*About this task:*
Print the listing as it stands, omitting all images.

*Raw data:*
□ □ □ □ □

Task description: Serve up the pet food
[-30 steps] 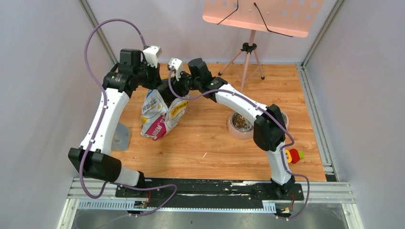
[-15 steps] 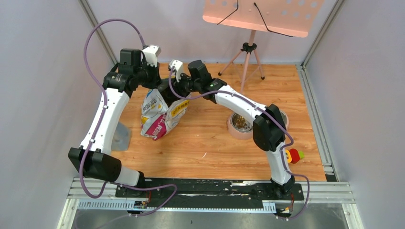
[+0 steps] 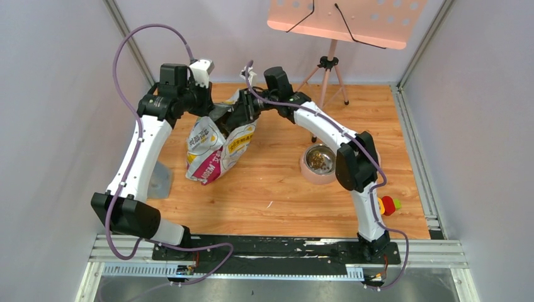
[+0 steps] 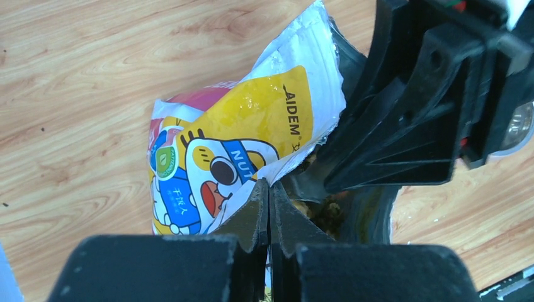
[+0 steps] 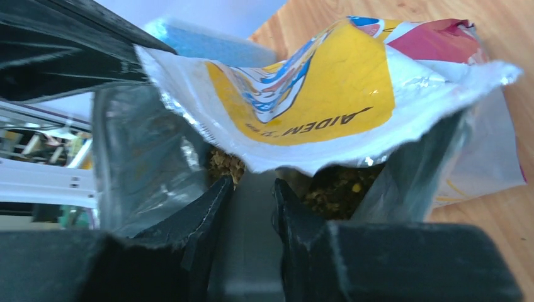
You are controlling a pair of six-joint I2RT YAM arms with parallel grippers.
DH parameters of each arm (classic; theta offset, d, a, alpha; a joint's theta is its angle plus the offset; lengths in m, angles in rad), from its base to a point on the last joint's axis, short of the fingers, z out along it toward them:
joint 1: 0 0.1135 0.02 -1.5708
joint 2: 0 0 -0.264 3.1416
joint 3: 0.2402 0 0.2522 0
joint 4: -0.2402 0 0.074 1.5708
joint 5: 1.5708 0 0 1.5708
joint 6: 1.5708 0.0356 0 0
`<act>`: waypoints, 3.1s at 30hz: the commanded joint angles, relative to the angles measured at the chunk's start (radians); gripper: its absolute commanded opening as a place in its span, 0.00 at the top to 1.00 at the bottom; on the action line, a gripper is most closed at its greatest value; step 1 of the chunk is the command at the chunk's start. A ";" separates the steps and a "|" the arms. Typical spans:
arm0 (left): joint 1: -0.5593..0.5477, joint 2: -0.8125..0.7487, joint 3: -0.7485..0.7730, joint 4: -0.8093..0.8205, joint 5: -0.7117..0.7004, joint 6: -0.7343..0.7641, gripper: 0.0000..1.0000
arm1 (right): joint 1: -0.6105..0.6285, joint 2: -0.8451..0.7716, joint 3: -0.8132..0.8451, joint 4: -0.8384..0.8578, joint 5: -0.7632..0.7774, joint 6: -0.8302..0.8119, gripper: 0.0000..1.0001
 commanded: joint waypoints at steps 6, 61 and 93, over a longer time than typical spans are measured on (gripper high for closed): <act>0.001 0.013 0.058 0.062 -0.020 0.060 1.00 | -0.074 -0.027 0.094 0.122 -0.110 0.389 1.00; 0.001 0.065 0.224 -0.094 -0.083 0.264 1.00 | -0.270 -0.083 -0.115 0.408 -0.209 0.881 1.00; 0.001 0.041 0.167 -0.120 -0.128 0.336 1.00 | -0.385 -0.291 -0.388 0.513 -0.211 1.028 1.00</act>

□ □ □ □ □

*Finished task:*
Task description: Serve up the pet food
[-30 steps] 
[-15 steps] 
[+0 steps] 
[+0 steps] 
[+0 steps] 
You are controlling a pair of six-joint I2RT YAM arms with parallel grippers.
DH parameters of each arm (classic; theta offset, d, a, alpha; a joint's theta is its angle plus the offset; lengths in m, angles in rad), from its base to a point on the last joint's axis, short of the fingers, z out along it toward them:
joint 1: 0 0.1135 0.02 -1.5708
joint 2: 0 0 -0.264 3.1416
joint 3: 0.2402 0 0.2522 0
joint 4: -0.2402 0 0.074 1.5708
joint 5: 1.5708 0 0 1.5708
joint 6: 1.5708 0.0356 0 0
`<act>`: waypoints, 3.1s at 30hz: the commanded joint angles, relative to the angles measured at the chunk's start (radians); gripper: its absolute commanded opening as a place in its span, 0.00 at the top to 1.00 at the bottom; on the action line, a gripper is most closed at its greatest value; step 1 of the chunk is the command at the chunk's start. A ";" separates the steps and a "|" the arms. Typical spans:
arm0 (left): joint 1: -0.5593..0.5477, joint 2: -0.8125..0.7487, joint 3: -0.7485..0.7730, joint 4: -0.8093..0.8205, joint 5: -0.7117..0.7004, joint 6: -0.7343..0.7641, gripper: 0.0000..1.0000
arm1 (right): joint 1: -0.6105..0.6285, joint 2: -0.8451..0.7716, joint 3: -0.8132..0.8451, joint 4: -0.8384..0.8578, joint 5: -0.7632..0.7774, joint 6: -0.8302..0.8119, gripper: 0.0000..1.0001
 commanded: joint waypoints at steps 6, 61 and 93, over a longer time than typical spans are measured on (gripper high for closed): <act>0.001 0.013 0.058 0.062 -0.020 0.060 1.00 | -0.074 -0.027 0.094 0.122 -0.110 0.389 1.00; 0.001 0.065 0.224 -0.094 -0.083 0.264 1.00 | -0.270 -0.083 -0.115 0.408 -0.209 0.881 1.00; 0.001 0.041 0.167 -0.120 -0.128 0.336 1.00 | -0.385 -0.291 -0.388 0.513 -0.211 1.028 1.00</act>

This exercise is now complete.